Ok. I'd be happy to remove this text.
> >> (BTW, checking partial locks at configure time doesn't work
> >> for nodes that match the Xpath expression at access time,
> >> but did not exist at partial-lock config-time.
> >
> > What do you mean "doesn't work"? When the XPath is evaluated, a node
> > set is returned. Those node are locked. This is the design. What
> > exactly "doesn't work"??
>
> There are Xpath expressions that can specify nodes without parent
> nodes. What if the agent adds nodes to the configuration database
> (e.g., card insertion), which adds nodes that match such an
> Xpath expression. Then a proprietary <edit-config-with-Xpath> RPC
> is used to modify that node.
>
> Also, what if another session issues a <partial-lock> that matches
> this new node, but none of the nodes locked in the first partial-lock
> RPC (by the other session). This new node would of matched the
> original Xpath expression had it existed at the time.
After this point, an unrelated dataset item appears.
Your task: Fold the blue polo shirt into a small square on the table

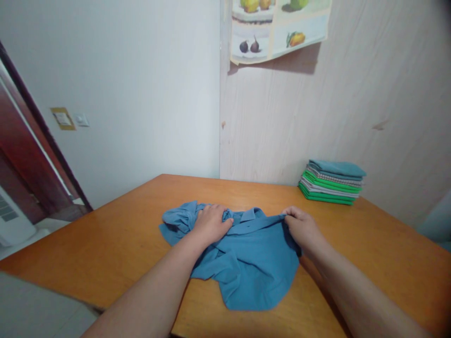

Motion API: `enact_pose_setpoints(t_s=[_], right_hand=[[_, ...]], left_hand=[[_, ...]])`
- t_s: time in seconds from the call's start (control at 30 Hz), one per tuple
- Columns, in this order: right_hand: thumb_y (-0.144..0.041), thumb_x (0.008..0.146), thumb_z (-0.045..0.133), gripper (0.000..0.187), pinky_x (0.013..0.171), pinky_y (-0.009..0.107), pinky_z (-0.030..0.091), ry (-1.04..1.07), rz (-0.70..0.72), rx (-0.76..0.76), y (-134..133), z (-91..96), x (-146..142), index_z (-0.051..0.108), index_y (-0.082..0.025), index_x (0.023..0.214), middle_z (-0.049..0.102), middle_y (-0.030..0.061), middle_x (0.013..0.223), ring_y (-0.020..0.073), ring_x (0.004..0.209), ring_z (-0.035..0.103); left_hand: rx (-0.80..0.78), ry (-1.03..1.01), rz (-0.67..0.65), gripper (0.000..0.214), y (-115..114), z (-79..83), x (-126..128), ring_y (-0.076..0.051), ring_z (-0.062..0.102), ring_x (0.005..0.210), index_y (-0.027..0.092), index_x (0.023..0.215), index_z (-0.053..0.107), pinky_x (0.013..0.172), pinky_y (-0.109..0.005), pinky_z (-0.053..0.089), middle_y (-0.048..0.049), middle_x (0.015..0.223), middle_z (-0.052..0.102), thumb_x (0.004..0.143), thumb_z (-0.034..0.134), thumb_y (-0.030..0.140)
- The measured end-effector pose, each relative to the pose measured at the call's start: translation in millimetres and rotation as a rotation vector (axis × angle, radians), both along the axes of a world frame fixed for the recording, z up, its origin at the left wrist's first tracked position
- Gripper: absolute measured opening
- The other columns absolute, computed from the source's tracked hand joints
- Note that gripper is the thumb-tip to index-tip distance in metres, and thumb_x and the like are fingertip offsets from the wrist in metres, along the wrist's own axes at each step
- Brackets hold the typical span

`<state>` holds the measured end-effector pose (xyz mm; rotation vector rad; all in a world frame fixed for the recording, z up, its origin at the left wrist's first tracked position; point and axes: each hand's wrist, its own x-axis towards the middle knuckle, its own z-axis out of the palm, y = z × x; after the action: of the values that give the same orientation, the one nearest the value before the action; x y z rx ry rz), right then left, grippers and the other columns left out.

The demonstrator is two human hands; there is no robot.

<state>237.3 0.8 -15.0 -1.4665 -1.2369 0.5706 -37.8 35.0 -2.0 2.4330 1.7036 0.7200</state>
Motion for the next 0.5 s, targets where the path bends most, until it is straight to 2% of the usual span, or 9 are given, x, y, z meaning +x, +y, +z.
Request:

Sure, but since it didn't, it wasn't locked.
> When a manager application looks in the NETCONF monitoring DM
> and gets all the partial lock information, how does it know
> that this new node is not part of the partial-lock that
> the agent says matches the lock request?
This is an argument I understand :) And I even think that it is
probably more useful to be able to monitor those locks correctly, then
having the generic XPath lock feature.